En un ímpetu espontáneo de emoción, nos abrazamos todos.

— Serguei Alexandrovich ¿cuándo piensa usted desembarcar? — preguntó Paichadze.

— Solamente mañana por la mañana — contestó Kamov.

— ¿En qué latitud nos encontramos?

— Más o menos en el ecuador.

¡Quiere decir que la noche durará doce horas enteras! (El día de Marte tiene 37 minutos más que el de la Tierra).

Parecía muy larga la espera, pero ni siquiera se nos ocurrió discutir con nuestro comandante. Todos comprendíamos que el sentimiento de responsabilidad por nuestras vidas y por el éxito de la expedición lo guiaba al tomar una determinación de esa índole. ¿Quién podía saber lo que nos esperaba fuera de nuestra nave, en suelo extraño? Quizá las plantas rastreras oculten lagartos y otros reptiles desconocidos en nuestro planeta. No sería prudente aventurarse de noche, bajando de la nave segura.

La noche cerrada sobrevino muy pronto, como suele ocurrir en los trópicos, lo que demostraba qué acertada era la suposición de que nos encontrábamos cerca de la zona ecuatorial.

— Lo mejor es irnos a nuestros camarotes y descansar hasta la mañana — dijo Kamov —. Nos espera una tarea nada fácil. Es verdad que en Marte la fuerza de gravedad es inferior a la de la Tierra, y que el trabajo físico resultará menos pesado, pero todos nos hemos desacostumbrado a trabajar de ese modo.

Seguí a Paichadze hasta nuestro camarote. Los movimientos eran ágiles y en todas las articulaciones del cuerpo se sentía una fuerza extraordinaria. Lo que creaba esta ilusión era la débil fuerza de atracción de Marte.

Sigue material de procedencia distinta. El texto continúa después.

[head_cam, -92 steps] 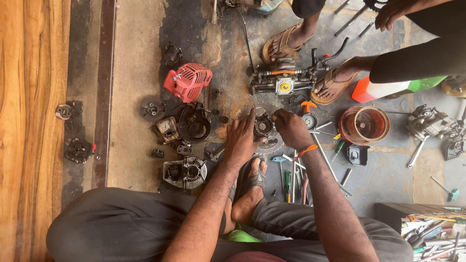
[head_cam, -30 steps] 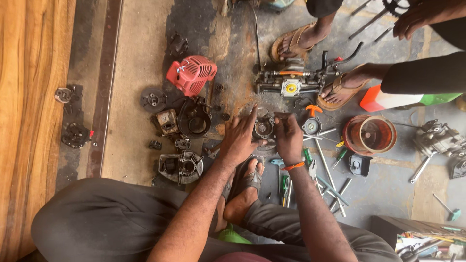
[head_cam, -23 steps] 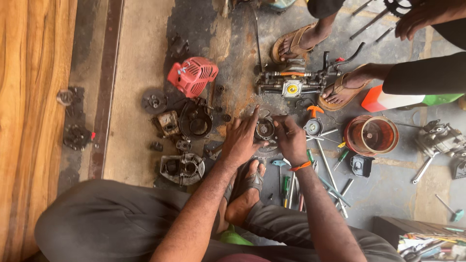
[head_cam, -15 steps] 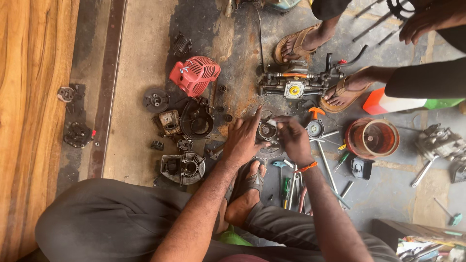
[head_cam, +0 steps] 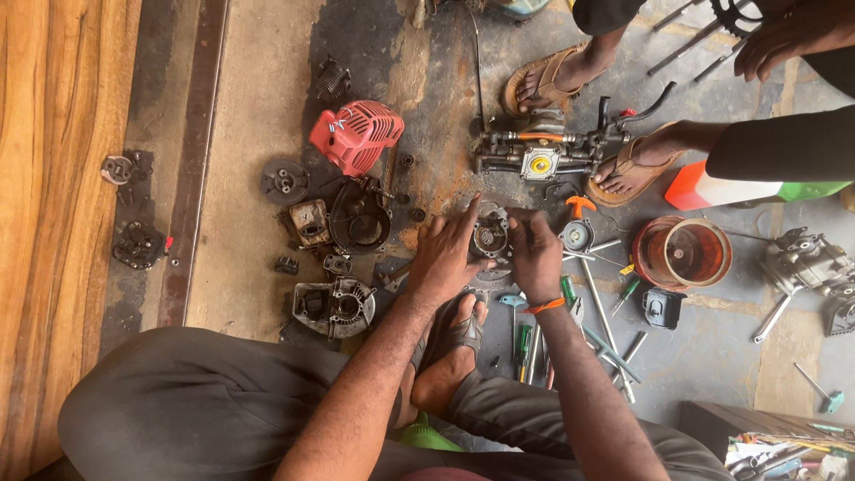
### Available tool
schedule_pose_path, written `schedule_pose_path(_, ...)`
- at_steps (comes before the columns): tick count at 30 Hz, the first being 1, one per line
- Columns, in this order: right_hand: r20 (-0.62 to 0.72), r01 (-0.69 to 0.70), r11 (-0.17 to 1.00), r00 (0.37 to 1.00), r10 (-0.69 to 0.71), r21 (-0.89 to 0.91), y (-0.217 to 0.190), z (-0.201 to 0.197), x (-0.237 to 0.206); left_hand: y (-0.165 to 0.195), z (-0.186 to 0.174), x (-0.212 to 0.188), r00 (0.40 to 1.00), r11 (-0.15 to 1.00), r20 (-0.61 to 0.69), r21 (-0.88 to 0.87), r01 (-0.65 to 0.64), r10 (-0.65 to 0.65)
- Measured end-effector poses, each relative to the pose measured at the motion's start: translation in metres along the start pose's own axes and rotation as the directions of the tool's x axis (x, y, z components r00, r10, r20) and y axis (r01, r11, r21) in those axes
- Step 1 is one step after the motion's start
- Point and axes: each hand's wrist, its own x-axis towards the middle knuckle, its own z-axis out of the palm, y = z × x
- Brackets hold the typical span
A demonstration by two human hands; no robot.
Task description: The person sits on the floor and uses a screwdriver to work on a circular engine component, likely a stator or flywheel housing. Another person assists by holding the part steady. The task involves disassembly or adjustment of internal engine parts.
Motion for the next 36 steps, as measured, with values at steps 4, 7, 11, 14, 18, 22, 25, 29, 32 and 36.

Era muy incómodo trasladarse de un lugar de la nave a otro, pues sus estrechos pasillos y puertas redondas no estaban adaptados a las condiciones de gravedad.

En nuestro camarote, solamente el armario conservaba una ubicación correcta, según nuestros conceptos terrestres. En cuanto a la mesa, se encontraba montada por sus patas a la pared lateral. Era difícil imaginarse que hasta hacía poco yo me quedaba «sentado» ante ella, sintiéndome muy cómodo. Nuestras redes-camas, donde tan bien habíamos dormido, colgaban a ambos lados de la ventana, fuera de nuestro alcance. Fueron reemplazados por dos hamacas en las que nos instalamos no sin grandes esfuerzos y muchas bromas.

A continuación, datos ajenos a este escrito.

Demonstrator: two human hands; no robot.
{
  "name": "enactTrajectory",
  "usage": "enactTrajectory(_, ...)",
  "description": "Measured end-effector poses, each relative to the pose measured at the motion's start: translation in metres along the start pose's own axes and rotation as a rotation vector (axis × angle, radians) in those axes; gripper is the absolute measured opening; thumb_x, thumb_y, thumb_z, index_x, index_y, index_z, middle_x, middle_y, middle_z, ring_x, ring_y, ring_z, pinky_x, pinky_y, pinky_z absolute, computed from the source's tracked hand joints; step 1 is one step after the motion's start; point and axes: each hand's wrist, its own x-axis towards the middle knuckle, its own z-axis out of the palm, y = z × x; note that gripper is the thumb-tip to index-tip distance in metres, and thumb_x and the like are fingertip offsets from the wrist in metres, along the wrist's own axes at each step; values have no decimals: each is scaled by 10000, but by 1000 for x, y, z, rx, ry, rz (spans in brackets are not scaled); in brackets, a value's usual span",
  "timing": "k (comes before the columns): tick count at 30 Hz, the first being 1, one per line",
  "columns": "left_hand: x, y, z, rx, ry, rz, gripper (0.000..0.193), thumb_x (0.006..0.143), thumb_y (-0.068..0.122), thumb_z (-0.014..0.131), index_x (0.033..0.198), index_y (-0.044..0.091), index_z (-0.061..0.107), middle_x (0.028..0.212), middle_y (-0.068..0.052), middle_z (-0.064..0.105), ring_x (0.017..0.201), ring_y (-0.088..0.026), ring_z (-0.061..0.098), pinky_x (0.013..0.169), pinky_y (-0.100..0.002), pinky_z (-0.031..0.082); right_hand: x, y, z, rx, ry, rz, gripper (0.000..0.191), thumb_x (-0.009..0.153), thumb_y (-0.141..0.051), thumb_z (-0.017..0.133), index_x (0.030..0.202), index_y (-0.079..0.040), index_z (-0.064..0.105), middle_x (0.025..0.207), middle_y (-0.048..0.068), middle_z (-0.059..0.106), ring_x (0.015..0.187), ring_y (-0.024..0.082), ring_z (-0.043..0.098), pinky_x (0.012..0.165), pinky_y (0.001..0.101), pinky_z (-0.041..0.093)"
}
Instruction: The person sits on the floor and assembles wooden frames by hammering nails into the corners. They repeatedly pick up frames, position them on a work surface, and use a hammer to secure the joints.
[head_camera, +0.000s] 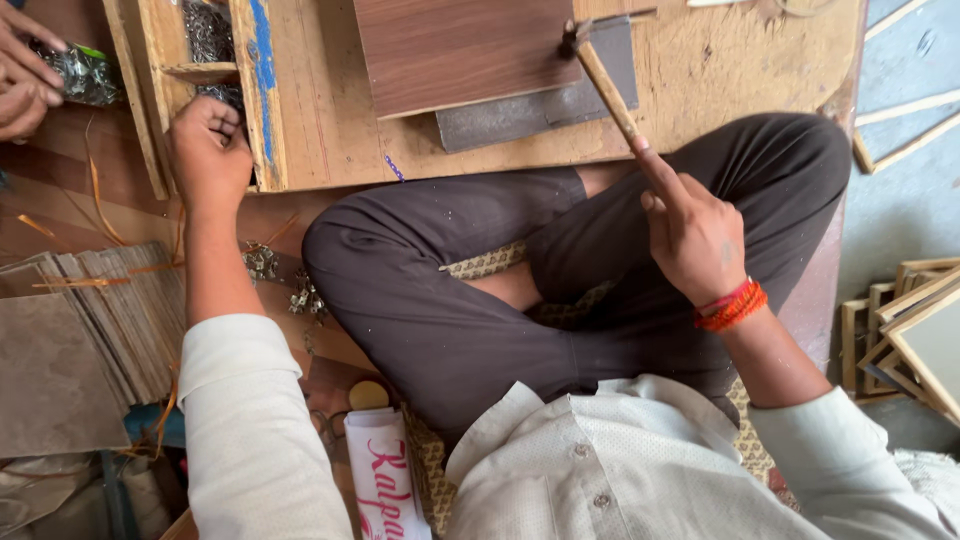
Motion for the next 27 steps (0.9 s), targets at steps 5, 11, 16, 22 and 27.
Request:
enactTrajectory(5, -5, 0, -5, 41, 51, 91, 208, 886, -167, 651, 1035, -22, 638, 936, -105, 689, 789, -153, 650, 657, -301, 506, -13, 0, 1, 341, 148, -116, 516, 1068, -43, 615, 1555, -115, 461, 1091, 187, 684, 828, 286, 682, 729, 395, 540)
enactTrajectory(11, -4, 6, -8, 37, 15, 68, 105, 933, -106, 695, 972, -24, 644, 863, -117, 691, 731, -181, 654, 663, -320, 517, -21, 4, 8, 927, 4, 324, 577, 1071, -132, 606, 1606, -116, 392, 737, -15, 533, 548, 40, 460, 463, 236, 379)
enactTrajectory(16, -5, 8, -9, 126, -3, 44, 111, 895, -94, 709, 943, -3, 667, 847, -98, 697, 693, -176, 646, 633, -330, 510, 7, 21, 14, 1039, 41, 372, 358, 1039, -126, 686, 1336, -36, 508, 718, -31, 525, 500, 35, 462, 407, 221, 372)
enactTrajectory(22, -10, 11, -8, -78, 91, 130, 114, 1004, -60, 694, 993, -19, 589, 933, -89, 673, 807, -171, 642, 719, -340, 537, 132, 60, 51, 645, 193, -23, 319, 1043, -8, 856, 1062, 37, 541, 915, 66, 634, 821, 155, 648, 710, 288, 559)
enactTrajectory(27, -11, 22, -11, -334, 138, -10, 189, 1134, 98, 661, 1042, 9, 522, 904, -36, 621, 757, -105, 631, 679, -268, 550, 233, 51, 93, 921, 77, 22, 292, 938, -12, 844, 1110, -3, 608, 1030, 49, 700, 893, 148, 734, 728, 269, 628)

Paichadze no quiso conversar, se acostó y cerró los ojos. Ahora duerme y yo termino mis notas de hoy, que resultan un poco cortas, pero contienen lo principal.

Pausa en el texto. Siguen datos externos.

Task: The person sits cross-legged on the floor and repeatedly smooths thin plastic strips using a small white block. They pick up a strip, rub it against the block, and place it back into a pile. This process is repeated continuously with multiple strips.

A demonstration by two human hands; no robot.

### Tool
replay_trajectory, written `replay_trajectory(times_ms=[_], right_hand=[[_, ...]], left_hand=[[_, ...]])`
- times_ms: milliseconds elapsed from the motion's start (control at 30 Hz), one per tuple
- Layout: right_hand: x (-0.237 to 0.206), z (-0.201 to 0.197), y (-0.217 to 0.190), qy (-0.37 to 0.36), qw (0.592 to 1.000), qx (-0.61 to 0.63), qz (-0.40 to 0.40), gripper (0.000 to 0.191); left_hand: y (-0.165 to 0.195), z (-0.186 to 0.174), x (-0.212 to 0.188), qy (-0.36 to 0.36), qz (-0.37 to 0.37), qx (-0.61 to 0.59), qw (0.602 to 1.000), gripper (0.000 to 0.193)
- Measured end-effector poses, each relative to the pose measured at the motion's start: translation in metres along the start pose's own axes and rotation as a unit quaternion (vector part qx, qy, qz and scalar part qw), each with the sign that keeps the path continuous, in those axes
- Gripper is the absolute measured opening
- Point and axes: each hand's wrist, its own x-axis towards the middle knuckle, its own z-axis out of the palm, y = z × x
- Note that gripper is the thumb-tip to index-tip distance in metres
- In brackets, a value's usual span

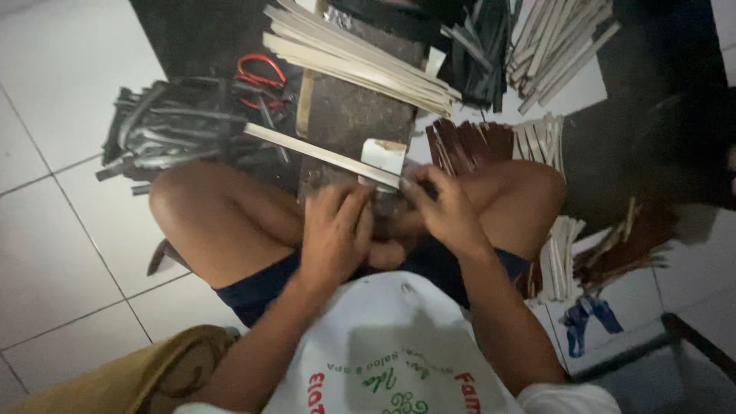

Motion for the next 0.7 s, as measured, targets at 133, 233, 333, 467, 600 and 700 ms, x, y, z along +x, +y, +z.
replay_trajectory(times_ms=[133, 233, 333, 467, 600, 700], right_hand=[[-0.028, 0.001, -0.017, 0.001, 0.999, 0.035, 0.027, 0.016], [-0.049, 0.013, -0.021, -0.017, 0.998, 0.052, 0.02, 0.018], [-0.071, 0.024, -0.021, 0.042, 0.998, -0.053, 0.013, 0.018], [-0.1, 0.027, -0.02, 0.039, 0.994, -0.005, 0.097, 0.015], [-0.123, 0.024, -0.016, 0.034, 0.996, 0.015, 0.076, 0.011], [-0.138, 0.02, -0.011, 0.022, 0.996, 0.058, 0.07, 0.011]], left_hand=[[0.024, 0.011, -0.014, -0.063, -0.344, -0.378, 0.857, 0.025], [0.028, 0.02, -0.014, -0.058, -0.459, -0.5, 0.732, 0.022], [0.025, 0.021, -0.015, -0.046, -0.467, -0.512, 0.719, 0.021], [0.017, 0.017, -0.018, 0.022, -0.426, -0.551, 0.717, 0.016], [0.005, 0.009, -0.012, 0.073, -0.393, -0.538, 0.742, 0.021], [-0.006, -0.004, 0.003, 0.119, -0.368, -0.541, 0.747, 0.015]])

Mañana nos pondremos a la tarea. El programa se trazó en la Tierra, pero tiene tres variantes, según lo que encontremos en este planeta. Mucho me temo que habrá que atenerse a la variante más corta, trazada para el caso de que Marte resultara completamente deshabitado. Según lo que vimos por las ventanas de la nave, el planeta no es más que un desierto. No nos tomará mucho tiempo coleccionar un muestrario de plantas. El día de mañana lo dedicaremos a los preparativos y luego haremos cuatro excursiones de investigación en un radio de cien kilómetros a la redonda de nuestra astronave. La primera excursión estará a cargo de Kamov y Paichadze y la segunda la haremos Belopolski y yo. Así se estableció, puesto que en la nave siempre tiene que quedarse uno de los dos, Kamov o Belopolski, para el caso de que desaparezcan los miembros de una excursión, pues la nave tiene que regresar a Tierra en cualquier circunstancia.